Domestic team information
- 1999–2001: Yorkshire Cricket Board

Career statistics
| Competition | LA |
| Matches | 6 |
| Runs scored | 9 |
| Batting average | 3.00 |
| 100s/50s | –/– |
| Top score | 9 |
| Balls bowled | 306 |
| Wickets | 8 |
| Bowling average | 22.75 |
| 5 wickets in innings | – |
| 10 wickets in match | – |
| Best bowling | 2/16 |
| Catches/stumpings | 1/– |
- Source: Cricinfo, 5 November 2010

= John Carruthers (cricketer) =

English cricketer

John Richard Carruthers (born 13 April 1970) is an English cricketer. Carruthers is a right-handed batsman who bowls right-arm medium-fast. He was born in Barnsley, Yorkshire.

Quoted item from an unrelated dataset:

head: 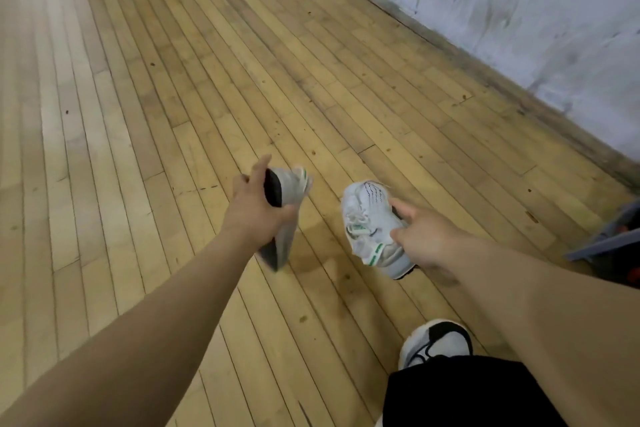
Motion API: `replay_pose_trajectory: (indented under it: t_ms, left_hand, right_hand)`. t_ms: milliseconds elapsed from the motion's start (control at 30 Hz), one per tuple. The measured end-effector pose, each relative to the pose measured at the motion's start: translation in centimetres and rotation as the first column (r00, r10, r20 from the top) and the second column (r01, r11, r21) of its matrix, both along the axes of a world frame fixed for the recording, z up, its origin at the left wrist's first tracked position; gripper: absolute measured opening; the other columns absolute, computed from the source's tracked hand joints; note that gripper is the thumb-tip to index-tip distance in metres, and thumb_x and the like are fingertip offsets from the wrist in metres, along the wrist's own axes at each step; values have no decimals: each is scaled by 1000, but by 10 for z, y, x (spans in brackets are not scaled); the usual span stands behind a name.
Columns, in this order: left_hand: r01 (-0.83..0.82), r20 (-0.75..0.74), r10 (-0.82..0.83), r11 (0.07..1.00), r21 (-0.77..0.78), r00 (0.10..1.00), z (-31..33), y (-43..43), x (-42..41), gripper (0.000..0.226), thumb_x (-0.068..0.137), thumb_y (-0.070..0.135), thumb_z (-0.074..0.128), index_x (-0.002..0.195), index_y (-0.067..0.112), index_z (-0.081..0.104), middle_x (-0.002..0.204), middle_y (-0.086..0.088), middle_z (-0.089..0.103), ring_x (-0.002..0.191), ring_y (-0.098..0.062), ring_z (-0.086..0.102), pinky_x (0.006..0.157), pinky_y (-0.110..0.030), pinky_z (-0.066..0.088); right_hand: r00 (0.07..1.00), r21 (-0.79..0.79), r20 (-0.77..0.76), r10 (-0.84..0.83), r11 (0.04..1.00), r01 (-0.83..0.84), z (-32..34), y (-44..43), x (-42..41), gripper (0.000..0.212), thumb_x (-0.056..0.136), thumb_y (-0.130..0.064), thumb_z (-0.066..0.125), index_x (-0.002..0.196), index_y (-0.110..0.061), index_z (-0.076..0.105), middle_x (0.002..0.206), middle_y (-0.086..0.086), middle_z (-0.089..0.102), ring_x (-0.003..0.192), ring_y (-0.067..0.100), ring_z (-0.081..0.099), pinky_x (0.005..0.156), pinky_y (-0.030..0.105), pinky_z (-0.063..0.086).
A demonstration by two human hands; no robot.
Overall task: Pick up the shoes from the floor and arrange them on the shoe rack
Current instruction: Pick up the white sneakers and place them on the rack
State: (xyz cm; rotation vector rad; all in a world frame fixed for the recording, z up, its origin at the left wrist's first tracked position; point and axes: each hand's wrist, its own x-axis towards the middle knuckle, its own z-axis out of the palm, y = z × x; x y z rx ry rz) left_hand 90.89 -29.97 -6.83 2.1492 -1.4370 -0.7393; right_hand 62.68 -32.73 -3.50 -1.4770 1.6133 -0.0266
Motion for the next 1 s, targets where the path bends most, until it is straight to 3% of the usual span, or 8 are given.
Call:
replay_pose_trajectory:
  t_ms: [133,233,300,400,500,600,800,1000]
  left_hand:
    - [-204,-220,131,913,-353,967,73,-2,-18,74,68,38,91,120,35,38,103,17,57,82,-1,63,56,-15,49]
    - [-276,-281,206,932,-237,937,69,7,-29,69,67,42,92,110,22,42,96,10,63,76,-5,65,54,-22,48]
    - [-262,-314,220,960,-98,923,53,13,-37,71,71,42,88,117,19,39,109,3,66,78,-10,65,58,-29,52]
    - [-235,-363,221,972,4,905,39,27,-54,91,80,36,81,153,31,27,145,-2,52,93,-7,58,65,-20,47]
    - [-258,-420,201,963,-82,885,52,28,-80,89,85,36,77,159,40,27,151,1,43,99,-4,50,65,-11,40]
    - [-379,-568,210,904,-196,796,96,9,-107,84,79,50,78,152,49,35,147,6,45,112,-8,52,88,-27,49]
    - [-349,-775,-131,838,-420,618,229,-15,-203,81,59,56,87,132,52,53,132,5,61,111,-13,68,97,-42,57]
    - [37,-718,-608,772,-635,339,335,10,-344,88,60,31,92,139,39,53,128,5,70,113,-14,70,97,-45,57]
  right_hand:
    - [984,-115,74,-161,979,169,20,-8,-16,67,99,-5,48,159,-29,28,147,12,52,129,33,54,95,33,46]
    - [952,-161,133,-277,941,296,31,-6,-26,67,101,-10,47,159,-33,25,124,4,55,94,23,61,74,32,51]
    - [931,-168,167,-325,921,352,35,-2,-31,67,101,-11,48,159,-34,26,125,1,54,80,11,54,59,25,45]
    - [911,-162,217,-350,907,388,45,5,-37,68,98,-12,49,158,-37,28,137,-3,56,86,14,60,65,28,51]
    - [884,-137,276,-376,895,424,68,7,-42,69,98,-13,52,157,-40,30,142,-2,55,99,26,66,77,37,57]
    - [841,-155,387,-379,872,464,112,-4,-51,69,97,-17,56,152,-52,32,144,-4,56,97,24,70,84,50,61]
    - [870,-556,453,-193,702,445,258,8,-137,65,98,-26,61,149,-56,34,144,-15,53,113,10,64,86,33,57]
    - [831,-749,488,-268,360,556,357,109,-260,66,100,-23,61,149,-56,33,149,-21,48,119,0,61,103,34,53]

Carruthers represented the Yorkshire Cricket Board in List A cricket. His debut List A match came against the Gloucestershire Cricket Board 1999 NatWest Trophy. From 1999 to 2001, he represented the Board in 6 List A matches, the last of which came against the Northamptonshire Cricket Board in the 2001 Cheltenham & Gloucester Trophy. In his 6 List A matches, he scored 9 runs at a batting average of 3.00, with a high score of 9. In the field he took a single catch. With the ball he took 8 wickets at a bowling average of 22.75, with best figures of 2/16.

He currently plays club cricket for Hanging Heaton Cricket Club.